ANÁLISE E PROTOCOLOS DE ATENDIMENTO AOS PACIENTES ODONTOPEDIATRICOS PORTADORES DO VIRUS HIV: UMA REALIDADE DENTRO DO CONSULTÓRIO ODONTOLOGICO
Palavras-chave:
Imunodeficiência Adquirida, Biossegurança, Protocolo de atendimento, OdontopediatriaResumo
Os portadores do vírus da imunodeficiência humana (HIV) ou que já apresentam a síndrome da imunodeficiência adquirida (AIDS) precisam de cuidados multidisciplinares que envolvem o cirurgião-dentista. O estado de imunossupressão causado pelo vírus HIV leva ao risco de aparecimento de infecções oportunistas ou neoplasias que podem se manifestar na cavidade bucal. Desse modo, por meio da anamnese e do exame físico, o profissional pode se deparar com sinais e sintomas sugestivos da infecção pelo vírus HIV, contribuindo para o diagnóstico precoce da doença. O elevado número de pacientes infectados com o do vírus da imunodeficiência humana (HIV) que freqüentam o consultório odontológico fez com que os profissionais aumentassem a atenção na adoção de medidas de controle de infecção e de biossegurança por considerar que todo paciente é portador de alguma doença infectocontagiosa. A despeito das evidências epidemiológicas, o risco de transmissão do HIV do paciente para o profissional pode ocorrer em lesões que rompam a integridade da pele levando a um contato com material biológico contaminado durante acidentes ocupacionais. Estes acidentes ocorrem com grande freqüência durante a manipulação de materiais pérfuro cortantes antes ou após o atendimento odontológico, no entanto, o risco de contaminação pelo vírus é muito baixo, pois depende de vários fatores inerentes à carga viral do paciente, além da vulnerabilidade do próprio vírus fora do organismo.

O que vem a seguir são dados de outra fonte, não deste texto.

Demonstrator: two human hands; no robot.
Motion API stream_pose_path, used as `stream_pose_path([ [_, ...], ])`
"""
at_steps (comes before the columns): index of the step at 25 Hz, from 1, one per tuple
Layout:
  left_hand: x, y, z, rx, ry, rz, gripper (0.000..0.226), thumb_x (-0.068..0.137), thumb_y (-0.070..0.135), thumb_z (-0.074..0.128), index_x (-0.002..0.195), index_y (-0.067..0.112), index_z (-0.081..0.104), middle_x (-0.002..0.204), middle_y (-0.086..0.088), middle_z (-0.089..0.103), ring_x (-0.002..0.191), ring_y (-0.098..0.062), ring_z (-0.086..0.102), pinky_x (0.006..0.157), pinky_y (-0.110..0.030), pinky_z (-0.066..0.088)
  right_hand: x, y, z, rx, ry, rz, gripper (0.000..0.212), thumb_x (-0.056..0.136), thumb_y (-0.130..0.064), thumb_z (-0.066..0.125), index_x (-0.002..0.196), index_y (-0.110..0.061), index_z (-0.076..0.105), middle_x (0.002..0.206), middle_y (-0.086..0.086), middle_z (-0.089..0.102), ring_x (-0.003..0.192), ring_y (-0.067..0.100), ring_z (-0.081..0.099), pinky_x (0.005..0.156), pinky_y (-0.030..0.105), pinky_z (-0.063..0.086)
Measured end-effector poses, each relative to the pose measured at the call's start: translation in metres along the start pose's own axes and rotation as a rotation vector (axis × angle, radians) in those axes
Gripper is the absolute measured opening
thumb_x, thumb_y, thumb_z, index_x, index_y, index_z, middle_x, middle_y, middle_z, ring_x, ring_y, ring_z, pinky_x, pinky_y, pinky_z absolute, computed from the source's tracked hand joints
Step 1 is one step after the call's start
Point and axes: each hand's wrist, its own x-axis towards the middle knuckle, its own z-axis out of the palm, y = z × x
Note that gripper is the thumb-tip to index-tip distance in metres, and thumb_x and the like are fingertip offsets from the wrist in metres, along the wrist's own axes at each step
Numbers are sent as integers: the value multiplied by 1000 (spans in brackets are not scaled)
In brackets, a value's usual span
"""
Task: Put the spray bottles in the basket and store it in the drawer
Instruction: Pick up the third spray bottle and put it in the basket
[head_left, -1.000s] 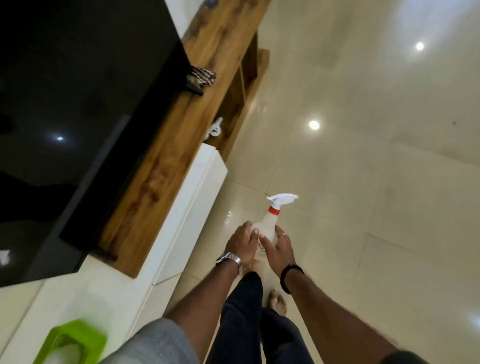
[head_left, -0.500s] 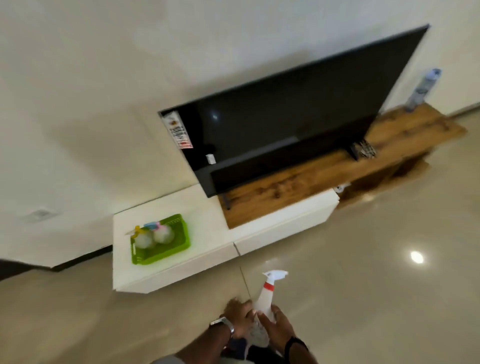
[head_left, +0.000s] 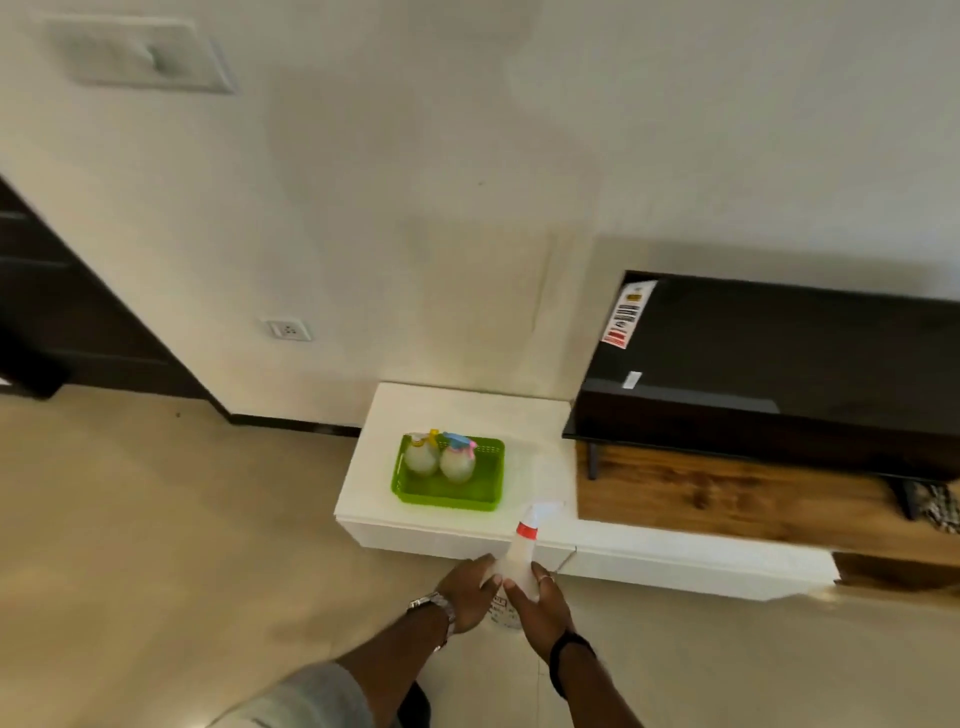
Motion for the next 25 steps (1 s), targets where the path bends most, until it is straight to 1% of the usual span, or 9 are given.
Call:
stream_pose_path([
  [2,5,-24,-35,-32,35,-29,44,107,29,43,147,11,49,147,-12,57,136,-29,55,112,-34,44,14,-30,33,-44,-8,-4,55,96,-29,65,146,-14,46,130,4,56,107,15,56,91,24,44],
  [5,16,-60,-81,-56,34,-62,52,108,33,42,156,14,40,157,-10,47,144,-27,48,117,-32,39,36,-62,77,-138,-10,1,66,97,-33,63,153,-11,36,148,9,46,133,25,49,111,35,41],
  [6,19,-68,-94,-71,30,-62,53,107,34,43,156,14,39,157,-11,47,143,-28,48,117,-33,39,42,-71,87,-155,-12,1,68,97,-34,62,155,-11,34,151,9,44,136,26,47,114,38,39],
  [12,48,-105,-135,-134,-41,-49,52,105,31,48,155,18,41,152,-11,54,138,-28,55,114,-36,45,75,-102,125,-256,-3,4,66,96,-28,65,152,-9,36,145,8,47,135,28,48,107,30,42],
  [15,69,-112,-136,-154,-54,-52,55,103,29,54,155,21,40,150,-12,54,132,-29,58,112,-38,47,96,-103,125,-303,4,4,69,92,-24,70,152,-8,39,144,10,50,133,29,51,111,38,43],
  [18,100,-118,-132,-179,-36,-40,57,100,25,60,154,21,41,149,-10,53,130,-28,59,110,-37,47,132,-99,125,-306,29,9,71,85,-20,79,146,-6,46,140,13,53,128,30,54,108,40,45],
  [20,128,-121,-128,-215,-1,-6,60,98,17,62,154,20,41,153,-7,49,135,-27,56,112,-37,47,162,-94,124,-235,101,37,65,84,-25,79,140,-7,50,138,12,54,127,28,54,107,39,46],
  [23,171,-120,-120,-215,25,93,66,95,6,61,157,19,38,158,-6,43,141,-27,49,113,-42,48,204,-81,116,-143,311,-59,42,87,-38,76,121,-18,61,122,4,63,117,26,61,96,35,49],
  [25,203,-125,-107,-137,-1,167,72,95,9,61,160,17,31,163,-7,37,146,-28,43,119,-41,41,232,-63,110,-136,396,-122,45,89,-41,72,126,-18,59,125,2,63,118,22,61,100,40,50],
])
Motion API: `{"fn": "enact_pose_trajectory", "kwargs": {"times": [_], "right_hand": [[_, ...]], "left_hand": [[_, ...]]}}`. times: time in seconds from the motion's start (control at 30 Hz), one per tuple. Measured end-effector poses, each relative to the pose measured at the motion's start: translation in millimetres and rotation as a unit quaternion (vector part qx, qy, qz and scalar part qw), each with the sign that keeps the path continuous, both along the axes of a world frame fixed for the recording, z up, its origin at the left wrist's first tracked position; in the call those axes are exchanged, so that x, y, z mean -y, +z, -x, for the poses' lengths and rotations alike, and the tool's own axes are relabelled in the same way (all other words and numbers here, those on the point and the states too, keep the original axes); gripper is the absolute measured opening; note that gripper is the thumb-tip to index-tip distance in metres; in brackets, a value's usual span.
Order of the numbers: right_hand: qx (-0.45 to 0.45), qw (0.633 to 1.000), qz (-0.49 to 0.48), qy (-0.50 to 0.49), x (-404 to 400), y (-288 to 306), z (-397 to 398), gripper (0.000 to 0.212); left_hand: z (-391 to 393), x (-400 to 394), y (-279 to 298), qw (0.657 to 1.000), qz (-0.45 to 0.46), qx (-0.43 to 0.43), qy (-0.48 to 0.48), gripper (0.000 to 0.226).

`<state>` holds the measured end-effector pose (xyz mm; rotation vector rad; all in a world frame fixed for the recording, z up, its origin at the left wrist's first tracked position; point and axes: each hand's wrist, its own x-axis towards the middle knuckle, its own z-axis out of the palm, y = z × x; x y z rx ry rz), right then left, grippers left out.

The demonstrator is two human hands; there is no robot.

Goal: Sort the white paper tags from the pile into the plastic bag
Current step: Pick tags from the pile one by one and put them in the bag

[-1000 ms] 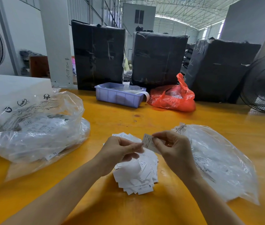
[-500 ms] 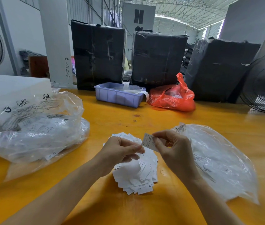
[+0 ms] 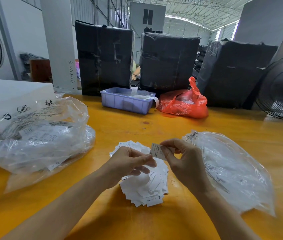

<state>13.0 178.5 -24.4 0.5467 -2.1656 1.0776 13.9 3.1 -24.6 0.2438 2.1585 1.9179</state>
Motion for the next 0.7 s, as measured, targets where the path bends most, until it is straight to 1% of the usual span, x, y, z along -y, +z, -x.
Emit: {"fn": "enact_pose_trajectory", "kwargs": {"times": [0.1, 0.23, 0.4, 0.53, 0.6, 0.7], "right_hand": [[0.01, 1.0, -0.006, 0.0, -1.0, -0.2, 0.7, 0.012], [0.038, 0.999, -0.01, 0.011, -1.6, -0.5, 0.7, 0.012], [0.13, 0.99, -0.006, 0.051, 0.0, 0.3, -0.9, 0.01], [0.176, 0.981, -0.011, 0.077, -0.8, 1.5, -1.2, 0.007], [0.184, 0.979, -0.01, 0.083, -0.6, 1.9, -1.5, 0.007], [0.162, 0.985, 0.024, 0.059, -0.5, 3.1, -0.5, 0.012]], "left_hand": [[1.1, -0.1, 0.8, 1.0, -0.008, -0.002, 0.022, 0.025], [3.0, 0.1, 0.6, 0.999, -0.011, -0.001, 0.046, 0.022], [1.8, -1.9, -0.8, 0.999, -0.011, 0.008, 0.036, 0.021], [2.0, -2.1, -2.0, 0.999, -0.018, 0.005, 0.04, 0.024], [2.5, -2.2, -2.1, 0.999, -0.02, 0.003, 0.044, 0.025], [3.2, -1.9, -1.8, 0.998, -0.031, 0.007, 0.045, 0.022]]}}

Assim, o objetivo deste trabalho é apresentar os aspectos gerais das medidas de biossegurança, principais manifestações orais em pacientes pediátricos com AIDS, expondo as etiologias, características clínicas, locais mais freqüentes de ocorrência e o tratamento adequado, orientando o cirurgião-dentista a promover não só a saúde bucal, como também a sistêmica.